▸ TASK REQUIREMENTS:
In the data below, find each line that contains the word "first" and copy it.

Collection entries:
......
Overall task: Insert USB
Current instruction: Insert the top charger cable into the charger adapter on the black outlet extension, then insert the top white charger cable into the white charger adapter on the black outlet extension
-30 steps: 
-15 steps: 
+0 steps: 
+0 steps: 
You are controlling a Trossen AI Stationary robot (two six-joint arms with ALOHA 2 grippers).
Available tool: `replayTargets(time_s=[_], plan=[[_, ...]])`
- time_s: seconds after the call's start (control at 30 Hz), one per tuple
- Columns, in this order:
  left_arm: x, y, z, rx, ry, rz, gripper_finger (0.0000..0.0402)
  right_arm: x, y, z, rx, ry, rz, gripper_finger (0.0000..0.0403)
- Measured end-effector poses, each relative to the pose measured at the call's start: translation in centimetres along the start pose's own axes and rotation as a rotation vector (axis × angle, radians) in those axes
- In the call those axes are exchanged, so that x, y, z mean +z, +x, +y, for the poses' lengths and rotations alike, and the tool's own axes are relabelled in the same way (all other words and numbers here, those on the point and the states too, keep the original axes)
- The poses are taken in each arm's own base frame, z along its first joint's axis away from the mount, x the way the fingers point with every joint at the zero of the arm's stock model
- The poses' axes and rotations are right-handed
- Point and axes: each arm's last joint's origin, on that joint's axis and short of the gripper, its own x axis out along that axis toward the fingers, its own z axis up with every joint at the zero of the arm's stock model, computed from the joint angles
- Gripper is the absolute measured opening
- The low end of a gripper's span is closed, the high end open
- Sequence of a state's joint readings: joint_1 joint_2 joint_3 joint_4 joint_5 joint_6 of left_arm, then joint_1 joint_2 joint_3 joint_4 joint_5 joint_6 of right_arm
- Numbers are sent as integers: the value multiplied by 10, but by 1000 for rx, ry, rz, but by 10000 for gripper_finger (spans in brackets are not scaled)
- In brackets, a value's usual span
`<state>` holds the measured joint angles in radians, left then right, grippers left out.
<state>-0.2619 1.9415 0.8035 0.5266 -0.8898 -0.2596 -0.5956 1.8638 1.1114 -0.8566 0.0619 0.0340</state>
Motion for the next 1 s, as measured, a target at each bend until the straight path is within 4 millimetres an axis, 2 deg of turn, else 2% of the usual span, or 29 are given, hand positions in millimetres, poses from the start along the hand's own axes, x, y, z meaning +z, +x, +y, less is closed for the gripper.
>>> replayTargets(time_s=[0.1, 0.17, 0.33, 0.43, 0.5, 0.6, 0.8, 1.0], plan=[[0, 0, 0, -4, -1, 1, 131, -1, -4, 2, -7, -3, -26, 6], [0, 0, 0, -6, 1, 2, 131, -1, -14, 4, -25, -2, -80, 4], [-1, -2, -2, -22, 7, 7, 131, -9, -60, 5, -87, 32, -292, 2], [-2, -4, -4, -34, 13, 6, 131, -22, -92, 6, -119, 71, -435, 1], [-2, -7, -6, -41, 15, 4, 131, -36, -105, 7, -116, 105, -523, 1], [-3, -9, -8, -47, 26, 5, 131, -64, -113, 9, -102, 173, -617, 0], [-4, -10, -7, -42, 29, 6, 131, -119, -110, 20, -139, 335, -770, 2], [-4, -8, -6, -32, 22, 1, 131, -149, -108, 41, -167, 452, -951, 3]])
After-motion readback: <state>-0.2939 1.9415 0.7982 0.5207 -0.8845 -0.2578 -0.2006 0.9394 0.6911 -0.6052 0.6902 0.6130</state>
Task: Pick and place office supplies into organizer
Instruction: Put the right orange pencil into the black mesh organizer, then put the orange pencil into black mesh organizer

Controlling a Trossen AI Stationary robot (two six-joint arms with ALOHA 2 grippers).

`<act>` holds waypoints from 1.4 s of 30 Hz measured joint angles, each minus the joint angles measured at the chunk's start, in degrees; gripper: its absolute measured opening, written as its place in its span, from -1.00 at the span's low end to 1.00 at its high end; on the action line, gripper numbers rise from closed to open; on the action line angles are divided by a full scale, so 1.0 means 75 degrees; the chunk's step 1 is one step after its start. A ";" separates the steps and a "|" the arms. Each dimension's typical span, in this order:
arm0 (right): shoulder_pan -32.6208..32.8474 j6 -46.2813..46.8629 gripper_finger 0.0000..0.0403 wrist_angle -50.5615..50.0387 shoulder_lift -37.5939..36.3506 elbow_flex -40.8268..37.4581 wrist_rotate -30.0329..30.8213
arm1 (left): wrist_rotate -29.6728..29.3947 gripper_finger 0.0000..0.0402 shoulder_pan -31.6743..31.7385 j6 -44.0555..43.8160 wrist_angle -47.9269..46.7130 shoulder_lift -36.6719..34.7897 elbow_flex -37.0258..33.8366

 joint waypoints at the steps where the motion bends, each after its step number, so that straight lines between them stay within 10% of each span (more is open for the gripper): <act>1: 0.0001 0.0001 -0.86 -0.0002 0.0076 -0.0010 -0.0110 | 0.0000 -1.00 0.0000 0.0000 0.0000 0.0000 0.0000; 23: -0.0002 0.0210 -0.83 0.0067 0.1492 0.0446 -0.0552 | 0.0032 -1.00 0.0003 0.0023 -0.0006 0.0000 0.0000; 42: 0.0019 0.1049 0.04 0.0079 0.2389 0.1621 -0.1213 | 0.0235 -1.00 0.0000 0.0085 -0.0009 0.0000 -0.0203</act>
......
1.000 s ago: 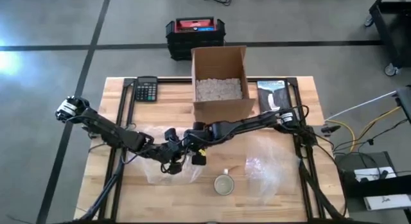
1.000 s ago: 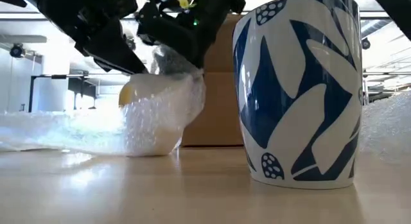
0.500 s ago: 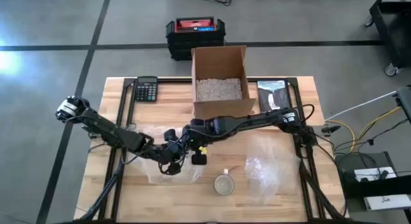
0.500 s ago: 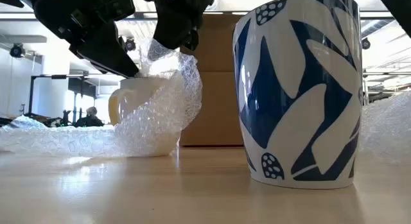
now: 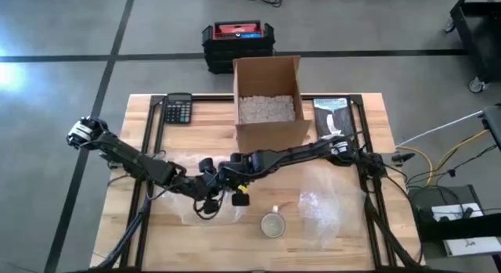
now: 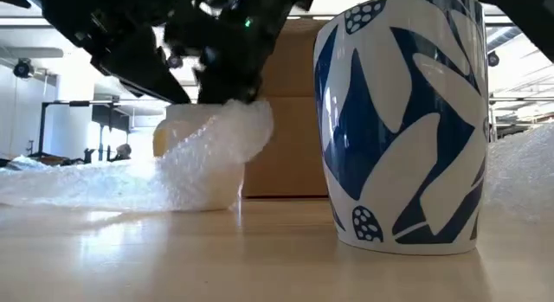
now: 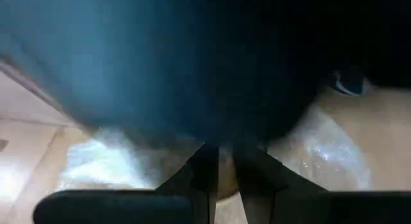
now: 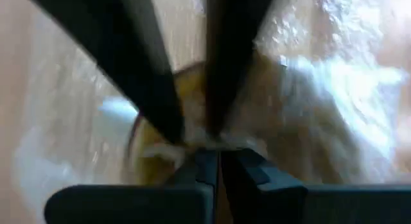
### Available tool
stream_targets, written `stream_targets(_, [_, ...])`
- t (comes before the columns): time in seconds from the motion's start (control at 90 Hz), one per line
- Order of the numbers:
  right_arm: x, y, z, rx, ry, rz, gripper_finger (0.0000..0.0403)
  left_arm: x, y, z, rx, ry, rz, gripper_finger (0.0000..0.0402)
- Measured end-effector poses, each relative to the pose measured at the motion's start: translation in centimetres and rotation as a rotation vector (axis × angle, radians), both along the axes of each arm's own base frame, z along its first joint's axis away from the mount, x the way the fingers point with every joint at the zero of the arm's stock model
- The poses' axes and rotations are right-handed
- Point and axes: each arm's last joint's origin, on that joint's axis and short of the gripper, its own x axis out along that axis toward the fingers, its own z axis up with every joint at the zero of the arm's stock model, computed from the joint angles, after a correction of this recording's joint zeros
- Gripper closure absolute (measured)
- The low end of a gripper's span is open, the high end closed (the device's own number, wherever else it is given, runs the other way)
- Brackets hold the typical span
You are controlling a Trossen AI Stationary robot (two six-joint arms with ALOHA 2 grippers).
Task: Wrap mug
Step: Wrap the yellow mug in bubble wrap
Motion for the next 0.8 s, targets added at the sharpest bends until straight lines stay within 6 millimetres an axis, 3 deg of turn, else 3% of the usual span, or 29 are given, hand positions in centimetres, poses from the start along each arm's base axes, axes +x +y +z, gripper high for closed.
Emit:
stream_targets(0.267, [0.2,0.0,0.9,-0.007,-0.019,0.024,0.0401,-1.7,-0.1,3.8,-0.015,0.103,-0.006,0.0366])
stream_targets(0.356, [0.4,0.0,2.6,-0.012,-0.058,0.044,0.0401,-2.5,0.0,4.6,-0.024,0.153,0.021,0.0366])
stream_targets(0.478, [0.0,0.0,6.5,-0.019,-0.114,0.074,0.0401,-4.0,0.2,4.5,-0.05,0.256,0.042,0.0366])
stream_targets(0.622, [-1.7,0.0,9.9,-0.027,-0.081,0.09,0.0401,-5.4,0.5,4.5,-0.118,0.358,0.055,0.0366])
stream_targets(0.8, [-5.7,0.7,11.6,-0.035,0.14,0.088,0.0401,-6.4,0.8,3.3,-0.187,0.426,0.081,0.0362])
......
▸ EXERCISE SOLUTION:
- The poses are taken in each arm's own base frame, z along its first joint's axis away from the mount, x the way the fingers point with every joint at the zero of the arm's stock model
- Measured end-effector poses, each relative to the pose measured at the motion's start: translation in centimetres and rotation as a rotation vector (axis × angle, radians), both along the axes of each arm's own base frame, z along its first joint's axis away from the mount, x the way the fingers point with every joint at the zero of the arm's stock model

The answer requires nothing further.